Kant chega a dizer que a imaginação, no juízo estético, "esquematiza sem conceito” [3]. Esta fórmula é mais brilhante do que exata. O esquematismo é um ato original da imaginação, mas com relação a um conceito determinado do entendimento. Sem conceito do entendimento, a imaginação faz outra coisa que esquematizar. Com efeito, ela reflete. É este o verdadeiro papel da imaginação no juízo estético: ela reflete a forma do objeto. Por forma, aqui, não se deve entender forma da intuição (sensibilidade). Pois as formas da intuição se reportam ainda a objetos existentes que constituem nelas uma matéria sensível; e elas mesmas fazem parte do conhecimento desses objetos. A forma estética ao contrário, confunde-se com a reflexão do objeto na imaginação. Ela é indiferente à existência do objeto refletido; é por isso que o prazer estético é desinteressado. Ela não é menos indiferente à matéria sensível do objeto; e Kant chegará a dizer que uma cor ou um som não podem ser belos por si mesmos, visto serem excessivamente materiais, demasiadamente entranhados em nossos sentidos para se refletir livremente na imaginação. Só o desenho conta, só a composição conta. Estes são os elementos constituintes da forma estética, ao passo que as cores e os sons são apenas coadjuvantes[4]. De todo modo, devemos distinguir, portanto, a forma intuitiva da sensibilidade e a forma refletida da imaginação.

Todo acordo das faculdades define um senso comum. O que Kant reprova no empirismo é somente ter ele concebido o senso comum como uma faculdade empírica particular, ao passo que ele é a manifestação de um acordo a priori das faculdades em conjunto[5]. A Crítica da razão pura também invoca um senso comum lógico, "sensus communis logicus", sem o qual o conhecimento não seria comunicável de direito. Do mesmo modo, a Crítica da razão prática invoca freqüentemente um senso comum propriamente moral, que exprime o acordo das faculdades sob a legislação da razão. Mas a livre harmonia devia levar Kant a reconhecer um terceiro senso comum: "sensus communis aestheticus", que estabelece de direito a comunicabilidade do sentimento ou a universalidade do prazer estético[6]. "Este senso comum não pode ser fundado na experiência, pois ele pretende autorizar juízos que contêm uma obrigação; ele não diz que cada um admitirá nosso juízo, mas que cada um deve admiti-lo"[7]. Nós não queremos mal àquele que diz: eu não gosto de limonada, eu não gosto de queijo. Mas julgamos severamente aquele que diz: eu não gosto de Bach, prefiro Massenet a Mozart. O juízo estético reclama, portanto, uma universalidade e uma necessidade de direito, representadas num senso comum. É aqui que começa a verdadeira dificuldade da Crítica da faculdade de julgar. Com efeito: qual é a natureza do senso comum estético?

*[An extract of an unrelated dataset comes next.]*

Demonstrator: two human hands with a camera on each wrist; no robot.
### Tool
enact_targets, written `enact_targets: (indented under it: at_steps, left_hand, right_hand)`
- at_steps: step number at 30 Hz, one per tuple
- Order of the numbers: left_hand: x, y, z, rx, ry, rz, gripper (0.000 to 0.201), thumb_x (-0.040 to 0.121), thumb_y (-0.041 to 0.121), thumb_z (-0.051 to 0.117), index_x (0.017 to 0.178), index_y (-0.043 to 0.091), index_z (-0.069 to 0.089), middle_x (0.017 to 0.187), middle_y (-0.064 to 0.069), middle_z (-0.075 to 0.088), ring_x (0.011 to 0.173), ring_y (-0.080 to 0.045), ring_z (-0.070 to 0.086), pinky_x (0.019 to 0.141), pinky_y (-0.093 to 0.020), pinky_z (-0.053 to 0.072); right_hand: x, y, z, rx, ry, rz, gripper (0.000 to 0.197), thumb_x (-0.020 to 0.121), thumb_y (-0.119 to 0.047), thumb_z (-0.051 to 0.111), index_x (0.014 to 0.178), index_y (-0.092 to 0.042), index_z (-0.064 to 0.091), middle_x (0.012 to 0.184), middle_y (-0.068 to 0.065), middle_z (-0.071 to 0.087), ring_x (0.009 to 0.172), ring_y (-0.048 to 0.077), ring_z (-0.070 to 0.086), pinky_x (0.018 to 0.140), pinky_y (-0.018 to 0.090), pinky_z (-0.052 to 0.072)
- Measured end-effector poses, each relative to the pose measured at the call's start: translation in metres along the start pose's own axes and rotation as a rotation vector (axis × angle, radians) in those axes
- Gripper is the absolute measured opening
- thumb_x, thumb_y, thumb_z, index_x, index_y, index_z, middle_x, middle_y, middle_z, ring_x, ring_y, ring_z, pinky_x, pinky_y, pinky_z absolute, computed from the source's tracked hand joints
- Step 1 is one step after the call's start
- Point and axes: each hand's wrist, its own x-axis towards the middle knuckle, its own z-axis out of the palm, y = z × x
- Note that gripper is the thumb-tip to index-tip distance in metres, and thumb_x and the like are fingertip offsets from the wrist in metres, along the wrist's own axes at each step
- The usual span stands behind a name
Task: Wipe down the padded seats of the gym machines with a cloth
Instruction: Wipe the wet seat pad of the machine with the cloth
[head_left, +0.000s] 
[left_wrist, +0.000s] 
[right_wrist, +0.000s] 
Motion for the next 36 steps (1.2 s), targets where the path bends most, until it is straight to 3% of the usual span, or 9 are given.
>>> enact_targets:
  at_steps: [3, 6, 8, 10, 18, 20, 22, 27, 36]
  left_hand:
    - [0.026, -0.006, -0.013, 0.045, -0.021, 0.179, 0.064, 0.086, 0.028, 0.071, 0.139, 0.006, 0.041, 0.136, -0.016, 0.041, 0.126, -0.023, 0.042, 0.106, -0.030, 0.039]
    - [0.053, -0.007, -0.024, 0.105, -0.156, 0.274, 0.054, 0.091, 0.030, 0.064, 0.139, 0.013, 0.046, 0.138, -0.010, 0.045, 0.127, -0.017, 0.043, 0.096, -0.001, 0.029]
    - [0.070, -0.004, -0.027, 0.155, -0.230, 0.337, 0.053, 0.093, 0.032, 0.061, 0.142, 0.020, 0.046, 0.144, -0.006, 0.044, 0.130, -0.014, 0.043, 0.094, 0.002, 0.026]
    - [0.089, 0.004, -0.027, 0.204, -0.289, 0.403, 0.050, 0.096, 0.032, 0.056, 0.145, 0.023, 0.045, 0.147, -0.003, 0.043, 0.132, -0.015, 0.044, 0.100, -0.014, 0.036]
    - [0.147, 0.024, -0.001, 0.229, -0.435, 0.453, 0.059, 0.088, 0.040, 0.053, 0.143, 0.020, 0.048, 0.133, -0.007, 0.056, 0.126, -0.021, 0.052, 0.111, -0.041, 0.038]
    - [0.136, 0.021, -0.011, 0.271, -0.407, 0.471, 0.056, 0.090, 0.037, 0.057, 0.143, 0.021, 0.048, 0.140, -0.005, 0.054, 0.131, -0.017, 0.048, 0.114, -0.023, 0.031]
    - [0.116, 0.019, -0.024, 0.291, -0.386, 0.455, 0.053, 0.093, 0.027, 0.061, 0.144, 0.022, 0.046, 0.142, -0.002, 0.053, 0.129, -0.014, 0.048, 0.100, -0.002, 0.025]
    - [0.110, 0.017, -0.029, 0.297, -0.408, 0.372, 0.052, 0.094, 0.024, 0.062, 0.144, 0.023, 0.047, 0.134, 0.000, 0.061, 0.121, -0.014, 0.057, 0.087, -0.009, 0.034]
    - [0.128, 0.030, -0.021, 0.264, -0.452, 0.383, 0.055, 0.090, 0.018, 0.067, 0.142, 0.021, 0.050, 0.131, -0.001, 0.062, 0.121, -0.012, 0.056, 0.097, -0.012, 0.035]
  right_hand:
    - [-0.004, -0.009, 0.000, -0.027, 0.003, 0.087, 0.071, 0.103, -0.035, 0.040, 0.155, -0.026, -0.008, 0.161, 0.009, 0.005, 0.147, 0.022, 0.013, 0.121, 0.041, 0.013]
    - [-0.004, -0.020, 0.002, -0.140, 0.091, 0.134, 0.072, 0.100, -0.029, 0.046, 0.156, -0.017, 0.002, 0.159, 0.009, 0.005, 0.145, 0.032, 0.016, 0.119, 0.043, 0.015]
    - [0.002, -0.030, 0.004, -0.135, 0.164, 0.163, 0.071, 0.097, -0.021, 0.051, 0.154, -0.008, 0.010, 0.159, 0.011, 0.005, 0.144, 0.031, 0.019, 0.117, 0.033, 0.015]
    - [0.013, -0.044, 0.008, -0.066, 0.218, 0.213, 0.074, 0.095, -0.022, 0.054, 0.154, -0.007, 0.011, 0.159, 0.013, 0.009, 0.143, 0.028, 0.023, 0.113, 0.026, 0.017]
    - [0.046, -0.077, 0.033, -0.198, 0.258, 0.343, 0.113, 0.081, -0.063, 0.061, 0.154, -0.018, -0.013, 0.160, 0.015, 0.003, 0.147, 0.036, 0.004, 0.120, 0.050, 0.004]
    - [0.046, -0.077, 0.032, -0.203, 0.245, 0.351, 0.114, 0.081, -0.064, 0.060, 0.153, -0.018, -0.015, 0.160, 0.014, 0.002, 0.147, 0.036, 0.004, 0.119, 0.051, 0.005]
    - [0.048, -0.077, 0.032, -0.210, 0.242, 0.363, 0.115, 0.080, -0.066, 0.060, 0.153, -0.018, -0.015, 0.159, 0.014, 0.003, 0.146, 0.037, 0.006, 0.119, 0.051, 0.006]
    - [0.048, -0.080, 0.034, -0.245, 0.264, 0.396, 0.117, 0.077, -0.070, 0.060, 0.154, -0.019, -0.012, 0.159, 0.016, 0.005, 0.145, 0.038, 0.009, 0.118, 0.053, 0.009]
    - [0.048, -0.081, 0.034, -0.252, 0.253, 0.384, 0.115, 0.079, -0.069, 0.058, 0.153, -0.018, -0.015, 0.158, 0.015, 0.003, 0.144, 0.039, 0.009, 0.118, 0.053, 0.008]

Nós não podemos afirmar categoricamente este senso comum. Uma tal afirmação implicaria conceitos determinados do entendimento, que só podem intervir no senso lógico. Nós não podemos, ademais, postulá-lo: os postulados implicam, com efeito, conhecimentos que se deixem determinar praticamente. Parece, então, que um senso comum puramente estético pode ser apenas presumido, suposto[8]. Mas é fácil ver a insuficiência desta solução. O acordo livre indeterminado das faculdades é o fundo, a condição de qualquer outro acordo; o senso comum estético é o fundo, a condição de qualquer outro senso comum. Como seria suficiente supô-lo, dar-lhe somente uma existência hipotética, a ele que deve servir de fundamento para todas as relações determinadas entre nossas faculdades? Como poderíamos escapar à questão: de onde vem o acordo livre e indeterminado das faculdades entre si? Como explicar que nossas faculdades, diferindo por natureza, entrem espontaneamente em uma relação harmoniosa? Não podemos nos contentar em presumir um tal acordo. Devemos engendrá-lo na alma. É esta a única saída: fazer a gênese do senso comum estético, mostrar como o acordo livre das faculdades é necessariamente engendrado.

 

Se esta interpretação é exata, o conjunto da analítica do belo tem um objeto bem preciso: analisando o juízo estético do espectador, Kant descobre o livre acordo da imaginação e do entendimento como um fundo da alma, pressuposto pelas duas outras Críticas. Esse fundo da alma aparece na idéia de um senso comum mais profundo que qualquer outro. Mas é suficiente presumir esse fundo, "supô-lo" simplesmente? Como exposição, a Analítica do belo não pode ir mais longe. Ela só pode terminar fazendo-nos sentir a necessidade de uma gênese do senso do belo: há um princípio que nos prescreva produzir em nós o senso comum estético? "O gosto é uma faculdade primordial e natural, ou somente a idéia de uma faculdade que precisamos adquirir"?. Uma gênese do senso do belo não pode pertencer à Analítica como exposição ("é suficiente para nós, no momento, decompor a faculdade do gosto em seus elementos e reuni-los na idéia de um senso comum"[9]). A gênese só pode ser objeto de uma dedução, dedução dos juízos estéticos. Na Crítica da razão pura, a dedução se propõe mostrar como objetos são necessariamente submetidos ao interesse especulativo e ao entendimento que preside à sua realização. Mas no juízo de gosto, o problema de uma tal submissão necessária não se coloca mais. Propõe-se, em contrapartida, um problema de dedução para a gênese do acordo entre faculdades, problema que não aparecia enquanto as faculdades eram consideradas como já tomadas numa relação determinada pela legislação de uma dentre elas.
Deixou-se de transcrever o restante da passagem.